Tal y como indica un comunicado de la Junta de Andalucía, esta joya romana no se exponía desde los años cuarenta y un informe elaborado por los técnicos a disposición del Museo Arqueológico indica que en uno de los traslados del mosaico, este quedó completamente en el olvido. "Las teselas por m² son unas 400, las cuales conservan una hermosa policromía, de distintos materiales que van desde el mármol, a teselas cerámicas o de pasta vítrea", señala dicho texto. En cuanto a la fecha, los técnicos documentan que la obra pudo haber sido fabricada a principios del siglo III.

El almacén en el que se encuentra el redescubierto mosaico del rapto de Europa. María José López Europa Press

Este mosaico perteneciente a la primera ciudad romana fundada en Hispania no es el único tesoro arqueológico que han vuelto a localizar los conservadores y trabajadores del Museo Arqueológico de Sevilla. También han informado de dos sarcófagos de plomo que cobijaron en su momento a dos niños. Los expertos los datan entre los siglos III al IV d.C. y fueron encontrados en la necrópolis de La Vegueta. Del diseño de estos dos monumentos destaca su hermosa decoración exterior.

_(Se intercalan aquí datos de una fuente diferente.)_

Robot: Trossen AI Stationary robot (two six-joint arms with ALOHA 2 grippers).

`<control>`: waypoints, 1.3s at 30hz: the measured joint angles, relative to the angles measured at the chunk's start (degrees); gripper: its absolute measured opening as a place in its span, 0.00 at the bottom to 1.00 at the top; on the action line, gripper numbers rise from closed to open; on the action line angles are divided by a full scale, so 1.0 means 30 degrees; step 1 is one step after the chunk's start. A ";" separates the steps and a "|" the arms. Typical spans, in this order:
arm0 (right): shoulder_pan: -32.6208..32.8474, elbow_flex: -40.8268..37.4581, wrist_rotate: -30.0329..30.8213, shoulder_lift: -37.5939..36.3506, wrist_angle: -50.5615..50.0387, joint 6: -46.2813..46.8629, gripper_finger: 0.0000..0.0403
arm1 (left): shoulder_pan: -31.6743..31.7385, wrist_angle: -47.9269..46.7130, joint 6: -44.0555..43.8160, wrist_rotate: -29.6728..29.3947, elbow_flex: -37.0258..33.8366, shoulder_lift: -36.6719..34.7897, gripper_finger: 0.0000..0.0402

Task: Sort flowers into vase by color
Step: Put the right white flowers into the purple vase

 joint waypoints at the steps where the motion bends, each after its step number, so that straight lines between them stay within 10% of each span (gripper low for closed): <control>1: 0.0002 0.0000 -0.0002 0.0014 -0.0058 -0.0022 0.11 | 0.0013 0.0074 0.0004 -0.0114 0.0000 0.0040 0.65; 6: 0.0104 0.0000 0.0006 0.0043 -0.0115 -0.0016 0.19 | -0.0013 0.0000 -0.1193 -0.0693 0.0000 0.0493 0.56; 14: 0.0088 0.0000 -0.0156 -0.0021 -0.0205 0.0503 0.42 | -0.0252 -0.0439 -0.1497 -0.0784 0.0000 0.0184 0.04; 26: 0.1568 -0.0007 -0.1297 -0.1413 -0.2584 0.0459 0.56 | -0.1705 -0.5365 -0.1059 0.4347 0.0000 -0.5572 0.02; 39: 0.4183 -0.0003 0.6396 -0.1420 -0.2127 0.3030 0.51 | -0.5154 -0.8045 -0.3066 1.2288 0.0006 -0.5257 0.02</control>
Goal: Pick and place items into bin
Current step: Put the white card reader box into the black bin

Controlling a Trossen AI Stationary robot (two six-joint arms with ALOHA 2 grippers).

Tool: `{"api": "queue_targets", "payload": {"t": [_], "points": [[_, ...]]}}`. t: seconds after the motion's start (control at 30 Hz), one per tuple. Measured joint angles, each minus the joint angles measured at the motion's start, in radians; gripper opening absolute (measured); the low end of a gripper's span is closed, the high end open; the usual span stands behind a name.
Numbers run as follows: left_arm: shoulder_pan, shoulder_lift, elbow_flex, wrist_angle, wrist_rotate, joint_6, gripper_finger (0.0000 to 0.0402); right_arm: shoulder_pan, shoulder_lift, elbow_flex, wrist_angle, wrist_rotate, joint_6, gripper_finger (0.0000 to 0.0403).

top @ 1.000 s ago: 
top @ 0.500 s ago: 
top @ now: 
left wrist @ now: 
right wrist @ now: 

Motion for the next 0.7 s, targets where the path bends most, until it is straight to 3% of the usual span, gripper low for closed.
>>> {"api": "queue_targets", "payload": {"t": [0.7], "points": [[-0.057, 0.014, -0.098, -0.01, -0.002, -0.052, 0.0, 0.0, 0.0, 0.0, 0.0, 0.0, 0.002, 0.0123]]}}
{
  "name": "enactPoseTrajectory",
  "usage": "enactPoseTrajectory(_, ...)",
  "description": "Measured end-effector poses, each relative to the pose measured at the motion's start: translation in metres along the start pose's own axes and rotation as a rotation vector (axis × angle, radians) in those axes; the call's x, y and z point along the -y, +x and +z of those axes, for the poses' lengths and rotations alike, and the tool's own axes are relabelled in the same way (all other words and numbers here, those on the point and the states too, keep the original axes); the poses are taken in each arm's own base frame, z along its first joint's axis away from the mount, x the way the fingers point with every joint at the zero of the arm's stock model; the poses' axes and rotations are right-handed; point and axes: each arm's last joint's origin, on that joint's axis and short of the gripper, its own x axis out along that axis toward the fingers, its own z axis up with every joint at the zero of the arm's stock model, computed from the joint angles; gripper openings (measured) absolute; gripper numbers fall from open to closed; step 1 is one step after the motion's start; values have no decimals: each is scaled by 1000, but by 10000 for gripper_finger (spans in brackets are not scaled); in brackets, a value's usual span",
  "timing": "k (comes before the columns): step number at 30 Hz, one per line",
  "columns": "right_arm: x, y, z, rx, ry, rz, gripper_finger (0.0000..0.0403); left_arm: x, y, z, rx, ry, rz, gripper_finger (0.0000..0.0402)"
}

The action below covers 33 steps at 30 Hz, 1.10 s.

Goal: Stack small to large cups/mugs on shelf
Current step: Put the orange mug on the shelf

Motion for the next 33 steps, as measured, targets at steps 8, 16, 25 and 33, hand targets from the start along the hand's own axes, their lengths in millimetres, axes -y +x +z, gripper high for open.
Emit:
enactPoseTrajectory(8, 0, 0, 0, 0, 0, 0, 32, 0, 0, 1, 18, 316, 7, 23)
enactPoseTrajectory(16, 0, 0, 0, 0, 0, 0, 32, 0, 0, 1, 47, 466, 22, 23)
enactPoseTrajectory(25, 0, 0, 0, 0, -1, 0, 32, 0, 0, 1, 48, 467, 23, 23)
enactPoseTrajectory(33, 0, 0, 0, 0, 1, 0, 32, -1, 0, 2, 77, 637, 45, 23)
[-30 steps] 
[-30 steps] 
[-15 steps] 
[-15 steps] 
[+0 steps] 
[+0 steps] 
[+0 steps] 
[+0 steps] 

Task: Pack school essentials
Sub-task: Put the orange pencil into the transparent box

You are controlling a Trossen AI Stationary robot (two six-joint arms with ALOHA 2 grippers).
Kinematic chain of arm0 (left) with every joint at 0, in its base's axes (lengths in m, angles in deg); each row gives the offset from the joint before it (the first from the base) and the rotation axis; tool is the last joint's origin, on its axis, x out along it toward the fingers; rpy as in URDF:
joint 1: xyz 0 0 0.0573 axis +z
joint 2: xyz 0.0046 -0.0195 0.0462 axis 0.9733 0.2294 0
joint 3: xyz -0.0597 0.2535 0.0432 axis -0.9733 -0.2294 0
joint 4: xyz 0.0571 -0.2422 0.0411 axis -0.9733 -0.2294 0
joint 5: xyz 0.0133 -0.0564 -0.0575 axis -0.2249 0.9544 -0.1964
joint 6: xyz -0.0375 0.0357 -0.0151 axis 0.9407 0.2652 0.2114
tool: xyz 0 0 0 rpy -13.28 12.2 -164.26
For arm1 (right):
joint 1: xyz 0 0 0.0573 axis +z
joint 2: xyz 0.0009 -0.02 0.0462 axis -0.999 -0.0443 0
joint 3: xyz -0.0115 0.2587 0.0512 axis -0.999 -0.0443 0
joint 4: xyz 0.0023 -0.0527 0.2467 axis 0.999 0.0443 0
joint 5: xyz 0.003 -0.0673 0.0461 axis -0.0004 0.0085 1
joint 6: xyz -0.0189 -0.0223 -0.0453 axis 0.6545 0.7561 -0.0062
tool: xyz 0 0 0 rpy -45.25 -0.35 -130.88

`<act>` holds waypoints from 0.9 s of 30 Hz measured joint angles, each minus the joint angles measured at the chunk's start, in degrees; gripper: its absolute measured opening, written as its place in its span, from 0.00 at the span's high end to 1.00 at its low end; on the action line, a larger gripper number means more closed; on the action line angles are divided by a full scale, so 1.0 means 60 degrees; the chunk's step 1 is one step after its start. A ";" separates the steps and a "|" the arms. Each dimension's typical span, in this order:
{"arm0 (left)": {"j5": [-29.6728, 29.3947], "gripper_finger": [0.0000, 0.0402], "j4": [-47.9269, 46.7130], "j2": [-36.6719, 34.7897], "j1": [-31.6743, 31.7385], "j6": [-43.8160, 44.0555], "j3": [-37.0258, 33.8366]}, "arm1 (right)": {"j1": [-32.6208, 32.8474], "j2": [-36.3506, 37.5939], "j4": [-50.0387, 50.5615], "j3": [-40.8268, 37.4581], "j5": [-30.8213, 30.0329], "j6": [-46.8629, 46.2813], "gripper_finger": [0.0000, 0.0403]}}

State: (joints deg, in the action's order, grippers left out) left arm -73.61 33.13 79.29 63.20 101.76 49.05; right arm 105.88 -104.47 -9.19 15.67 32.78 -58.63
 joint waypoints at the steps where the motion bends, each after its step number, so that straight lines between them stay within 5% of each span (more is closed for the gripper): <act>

La consejera de Cultura y Patrimonio Histórico, Patricia del Pozo, ha visitado personalmente el almacén en el que se han depositado estas piezas emblemáticas, donde también se encuentra el suelo de adobe del santuario de El Carambolo con restos de la policromía original, el cual tampoco se exponía al público.

"Ahora, el próximo desafío es el estudio, traslado y conservación de las grandes estatuas y mosaicos para lo que contamos con el rigor del equipo del Museo y del Instituto del Patrimonio Cultural de España que ya se ocupó de esta misma tarea cuando se rehabilitó el Museo Arqueológico Nacional", ha afirmado del Pozo.

Mudanza del Museo

Todas estas "novedades" arqueológicas se deben al proceso de mudanza que está sufriendo el centro tras su cierre el año pasado de cara a la rehabilitación integral del edificio. Tal y como expresa la consejera de Cultura y Patrimonio Histórico, "la labor de registro, etiquetado y embalaje de sus fondos se encuentra en su fase final", tras completarse un total de 11.000 contenedores que dan cabida al 70% de la colección expuesta en salas y conservada en los almacenes.

Proceso de almacenaje del Museo Arqueológico de Sevilla. María José López Europa Press

De esta manera, a lo largo de estos meses los objetos del Museo se han ido trasladando al Centro Logístico del Patrimonio Cultural de Andalucía, ubicado en San José de la Rinconada (Sevilla). En concreto, ya se han transportado 269 contenedores, 17 palés y 35 grandes contenedores, apenas el 2% de todo lo que ya hay embalado, según informa la Junta de Andalucía en su comunicado.

Este proceso culminará en el año 2021 y el edificio quedará completamente vacío para que el Ministerio de Cultura y Deporte inicie las obras pertinentes. Por su parte, la reapertura del Museo Arqueológico de Sevilla se espera para el año 2025, donde se expondrán todos los objetos en un centro cultural renovado.